Pemerintah Kota Solo mewujudkan janjinya untuk menerapkan sistem parkir elektronik di sejumlah titik. Setelah akhir tahun lalu dipasang 2 mesin, Pemkot melalui Dinas Perhubungan (Dishub) Solo hari ini menambah pemasangan mesin e-parkir sebanyak 7 unit.
Hari ini pemasangan dilakukan di 2 lokasi, dengan jumlah 7 mesin, yakni koridor Jalan Gatot Subroto (Gatsu) dan sisi selatan Plasa Singosaren. Untuk penyedia mesin dan kartu e-parkir tersebut Dishub Solo menggandeng Bank Rakyat Indonesia (BRI).
"Mesin e-parkir yang dipasang hari ini berjumlah 7 unit. Jadi saat ini total mesin e-parkir yang ada di dua tempat itu menjadi 9 unit," ujar Kepala Dishub Solo, Hari Prihatno, Jumat (9/3).
Hari menerangkan, 9 unit mesin tersebut 4 diantaranya ada di sebelah selatan Plasa Singosaren sedangkan 5 unit lainnya ada di koridor Gatot Subroto.
"Pemasangan mesin e-parkir ini bertujuan untuk menghindari transaksi non-tunai. Karena transaksi non-tunai saat ini sedang gencar-gencarnya digalakkan pemerintah. Tujuan lainnya adalah meningkatkan pendapatan dari sisi parkir," ujarnya.
Prihatno mengatakan, sejauh ini kesadaran warga kota bengawan akan ketentuan parkir yang berlaku sudah cukup tinggi.

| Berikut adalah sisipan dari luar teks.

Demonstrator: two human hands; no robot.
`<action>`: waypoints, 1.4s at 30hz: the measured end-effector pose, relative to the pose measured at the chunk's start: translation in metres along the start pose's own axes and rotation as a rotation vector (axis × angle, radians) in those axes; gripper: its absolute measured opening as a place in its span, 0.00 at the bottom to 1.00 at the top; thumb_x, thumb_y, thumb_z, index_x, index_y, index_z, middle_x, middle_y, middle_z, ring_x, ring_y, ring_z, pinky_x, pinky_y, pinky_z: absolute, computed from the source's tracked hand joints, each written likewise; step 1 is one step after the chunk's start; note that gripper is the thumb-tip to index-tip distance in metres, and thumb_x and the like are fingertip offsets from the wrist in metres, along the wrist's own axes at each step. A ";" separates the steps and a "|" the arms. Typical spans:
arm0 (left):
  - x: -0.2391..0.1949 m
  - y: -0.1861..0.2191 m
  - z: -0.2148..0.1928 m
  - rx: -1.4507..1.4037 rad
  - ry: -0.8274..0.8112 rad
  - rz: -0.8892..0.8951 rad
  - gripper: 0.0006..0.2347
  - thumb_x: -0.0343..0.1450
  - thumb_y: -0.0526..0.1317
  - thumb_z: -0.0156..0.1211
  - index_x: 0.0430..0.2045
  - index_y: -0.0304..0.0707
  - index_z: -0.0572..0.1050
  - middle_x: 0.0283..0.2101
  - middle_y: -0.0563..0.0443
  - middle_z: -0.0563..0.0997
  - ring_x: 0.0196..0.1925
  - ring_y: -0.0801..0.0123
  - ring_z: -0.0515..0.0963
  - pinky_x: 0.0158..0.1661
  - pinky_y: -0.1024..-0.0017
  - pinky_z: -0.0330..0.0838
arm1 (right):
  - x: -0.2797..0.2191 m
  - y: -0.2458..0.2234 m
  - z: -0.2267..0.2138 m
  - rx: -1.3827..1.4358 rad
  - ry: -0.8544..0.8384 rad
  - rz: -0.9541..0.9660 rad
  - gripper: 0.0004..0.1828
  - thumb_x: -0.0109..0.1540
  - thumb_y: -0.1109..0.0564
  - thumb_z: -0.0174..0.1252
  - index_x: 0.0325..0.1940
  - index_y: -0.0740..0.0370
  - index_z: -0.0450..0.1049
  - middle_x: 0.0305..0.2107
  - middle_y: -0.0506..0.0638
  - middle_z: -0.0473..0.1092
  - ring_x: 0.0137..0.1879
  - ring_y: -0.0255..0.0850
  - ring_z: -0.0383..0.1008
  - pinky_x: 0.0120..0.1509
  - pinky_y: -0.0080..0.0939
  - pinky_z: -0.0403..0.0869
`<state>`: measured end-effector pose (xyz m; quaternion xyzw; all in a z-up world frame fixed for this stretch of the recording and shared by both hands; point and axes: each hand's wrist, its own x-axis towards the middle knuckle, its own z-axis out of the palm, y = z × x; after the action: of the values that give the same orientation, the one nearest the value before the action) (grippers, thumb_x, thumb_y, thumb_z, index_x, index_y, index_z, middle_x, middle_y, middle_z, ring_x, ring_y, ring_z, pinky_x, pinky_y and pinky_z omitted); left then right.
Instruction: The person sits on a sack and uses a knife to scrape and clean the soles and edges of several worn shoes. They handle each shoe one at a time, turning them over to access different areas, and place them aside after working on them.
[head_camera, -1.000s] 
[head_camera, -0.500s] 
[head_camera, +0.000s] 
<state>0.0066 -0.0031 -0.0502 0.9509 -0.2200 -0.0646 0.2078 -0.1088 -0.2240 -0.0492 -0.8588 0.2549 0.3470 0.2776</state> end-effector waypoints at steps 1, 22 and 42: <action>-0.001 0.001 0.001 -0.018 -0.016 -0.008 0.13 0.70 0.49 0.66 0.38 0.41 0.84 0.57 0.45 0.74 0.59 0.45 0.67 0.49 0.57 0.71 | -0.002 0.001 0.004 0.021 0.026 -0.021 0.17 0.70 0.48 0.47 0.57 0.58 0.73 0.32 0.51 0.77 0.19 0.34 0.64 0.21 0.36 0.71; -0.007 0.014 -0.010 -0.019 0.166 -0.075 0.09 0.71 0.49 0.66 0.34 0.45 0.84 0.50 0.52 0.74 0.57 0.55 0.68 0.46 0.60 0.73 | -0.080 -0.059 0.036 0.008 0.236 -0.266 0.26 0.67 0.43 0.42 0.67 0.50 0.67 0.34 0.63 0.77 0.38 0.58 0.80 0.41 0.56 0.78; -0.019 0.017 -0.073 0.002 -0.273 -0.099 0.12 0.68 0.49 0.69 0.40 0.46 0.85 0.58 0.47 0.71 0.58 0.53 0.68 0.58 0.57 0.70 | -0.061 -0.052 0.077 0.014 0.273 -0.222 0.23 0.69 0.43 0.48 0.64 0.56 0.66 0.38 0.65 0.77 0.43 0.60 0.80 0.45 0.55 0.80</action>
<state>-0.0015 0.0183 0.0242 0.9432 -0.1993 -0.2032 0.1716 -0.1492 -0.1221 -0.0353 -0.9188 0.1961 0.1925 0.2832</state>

Hal ini terlihat dari menurunnya keluhan masyarakat soal repotnya menggunakan mesin parkir elektrik di pelataran Pasar Singosaren.
"Pengamatan kita, 30 persen masyarakat sudah bisa mengoperasikan mesin parkir elektronik sendiri. 70 Persen lainnya masih dibantu petugas lantaran belum memiliki karti e-money (Brizi dari Bank BRI). Memang angkanya belum tinggi tapi sudah ada progresnya," jelasnya.
Hari menambahkan, penambahan mesin e-parkir tersebut juga mendapatkan persetujuan dari BRI. Pihaknya memyimpulkan bahwa dampaknya baik. Hal tersebut sekaligus juga dalam rangka menghindari gesekan antar tukang parkir dan warga yang ingin parkir.
Hari menambahkan, saat ini pihaknya sedang mengusahakan untuk bisa memasang mesin e-parkir yang dapat digunakan untuk transaksi semua kartu. Karena mesin e-parkir yang saat ini dipasang hanya dapat digunakan untuk transaksi satu kartu saja.
"Kita juga sedang ingin ada alat yang bisa transaksi semua kartu, agar transaksi bisa lebih maksimal. Sistemnya seperti atm bersama tetapi kami inginnya tanpa charge," imbuhnya.
Sementara itu untuk besaran tarif parkir, untuk roda dua diet sebesar Rp 1.500 per jam, sedangkan roda empat Rp 2.000 per jam dan berlaku tarif progressif tanpa batas.
Kasi Parkir Umum dan Khusus Dishub Solo, Henry Satya menambahkan saat ini merupakan masa sosialisasi mesin e-parkir kepada masyarakat. Edukasi tersebut dilaksanakan secara berjangka, diantaranya, apabila masyarakat saat ini tak punya kartu e-parkir, mekanismemya petugas parkir setempat yang menggesekkan kartunya ke mesin e-parkir tersebut.
"Nanti masyarakat cukup menggantinya dengan pembayaran secara tunai. Seperti saat e-tol dulu, awalnya yang belum punya kartunya bisa digesekkan petugas di tol dan masyarakat cukup membayar tunai, dan lambat laun dipaksakan e-tol. Ada edukasi berjangka," tandasnya.